Hi, have been lurking here for a while but this is my first post on this board. I have an issue with my 75 yr old dad and could use some perspective and advice. Sorry if this is long
My mum died 6yrs ago and shortly after my dad had a stroke. He suffered physical and mental impairment. He recovered reasonably well but hasn’t regained all of his physical or mental function. As a result of his ill health he can no longer work having previously been a workaholic. He lost his wife, his health, his work and raison d’etre within the space of a few months. His personality has changed to a large extent and sometimes it’s very hard to recognise the person he is now as my previously kind, loving and doting dad.
His health has not been great over the past 6 years. He is prone to self neglect, is depressed has poor mobility and struggles to cope with day to day tasks. Lockdown has not helped and after a 6 week hospital stay last year, he now has carers going in twice a day as well as district nurses and a physio. We also got him a cleaner as the house was getting in a state.
Today the owner of the cleaning company contacted me and told me that my dad has been what amounts to sexually harassing his cleaner for weeks. Making comments about her taking off her top, telling her he’ll get in the shower with her and wash her as well as cuddling, nuzzling into her neck and kissing her neck.
I am absolutely devastated about this. I am in total shock that my once lovely and respectful dad would do this to a young woman coming into his house to do her job . I am disgusted at the thought of him treating her like this. If this had happened to a friend or relative if mine I’d be telling them to consider going to the police.
I have contacted the care team to find out if he’s behaved like this with any of his carers before but couldn’t get through so have left a message for them.
Obviously I need to speak to him but how do I go about dealing with this? I am absolutely fuming at him and was ready to head over there today to read him the riot act but for various reasons wasn’t able to go. I am going tomorrow with my husband though.

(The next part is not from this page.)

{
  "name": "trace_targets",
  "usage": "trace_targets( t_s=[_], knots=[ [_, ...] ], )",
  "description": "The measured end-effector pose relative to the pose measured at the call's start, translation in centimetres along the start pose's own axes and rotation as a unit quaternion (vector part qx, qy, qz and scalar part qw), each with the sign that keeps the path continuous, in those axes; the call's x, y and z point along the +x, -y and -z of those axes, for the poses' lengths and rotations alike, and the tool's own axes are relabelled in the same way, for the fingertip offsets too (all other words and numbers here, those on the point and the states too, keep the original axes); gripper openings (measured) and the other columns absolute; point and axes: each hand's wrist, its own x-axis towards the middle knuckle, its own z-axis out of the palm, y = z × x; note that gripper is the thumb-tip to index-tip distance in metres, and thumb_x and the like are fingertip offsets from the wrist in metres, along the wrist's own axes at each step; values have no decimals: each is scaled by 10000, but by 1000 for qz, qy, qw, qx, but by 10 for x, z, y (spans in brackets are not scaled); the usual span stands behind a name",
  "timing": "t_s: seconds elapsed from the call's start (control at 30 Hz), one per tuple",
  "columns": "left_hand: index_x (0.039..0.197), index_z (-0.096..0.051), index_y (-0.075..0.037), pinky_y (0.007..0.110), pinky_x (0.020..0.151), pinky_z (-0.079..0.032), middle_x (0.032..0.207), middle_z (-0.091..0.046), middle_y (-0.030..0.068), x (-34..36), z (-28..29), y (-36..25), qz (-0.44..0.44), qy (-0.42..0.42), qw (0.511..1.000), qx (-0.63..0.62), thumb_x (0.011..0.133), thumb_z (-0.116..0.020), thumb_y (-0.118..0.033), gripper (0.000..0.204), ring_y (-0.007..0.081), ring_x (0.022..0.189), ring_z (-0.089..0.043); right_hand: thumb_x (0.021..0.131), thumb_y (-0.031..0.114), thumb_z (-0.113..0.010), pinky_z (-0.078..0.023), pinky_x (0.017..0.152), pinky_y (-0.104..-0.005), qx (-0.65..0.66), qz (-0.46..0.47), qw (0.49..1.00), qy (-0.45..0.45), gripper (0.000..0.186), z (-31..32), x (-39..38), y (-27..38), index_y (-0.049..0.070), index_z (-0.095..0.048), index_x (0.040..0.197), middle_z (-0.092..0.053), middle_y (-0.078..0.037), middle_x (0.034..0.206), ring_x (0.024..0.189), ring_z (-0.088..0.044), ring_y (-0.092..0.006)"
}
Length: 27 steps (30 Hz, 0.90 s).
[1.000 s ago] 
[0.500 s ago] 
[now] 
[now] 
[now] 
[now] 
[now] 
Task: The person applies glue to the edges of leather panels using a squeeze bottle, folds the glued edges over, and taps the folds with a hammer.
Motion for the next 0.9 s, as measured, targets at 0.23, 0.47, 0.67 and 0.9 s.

I spoke to my sister about this earlier today to let her know. She lives abroad and is therefore not as involved. She was initially angry about it but has since text me to say that she’s had a long think and while she agrees what he’s done is terrible, she’s not angry and sees him as someone who is lonely, vulnerable and confused and that this is common in elderly people like our dad.
I’m really struggling with this. Can anyone offer any advice as to how to address this?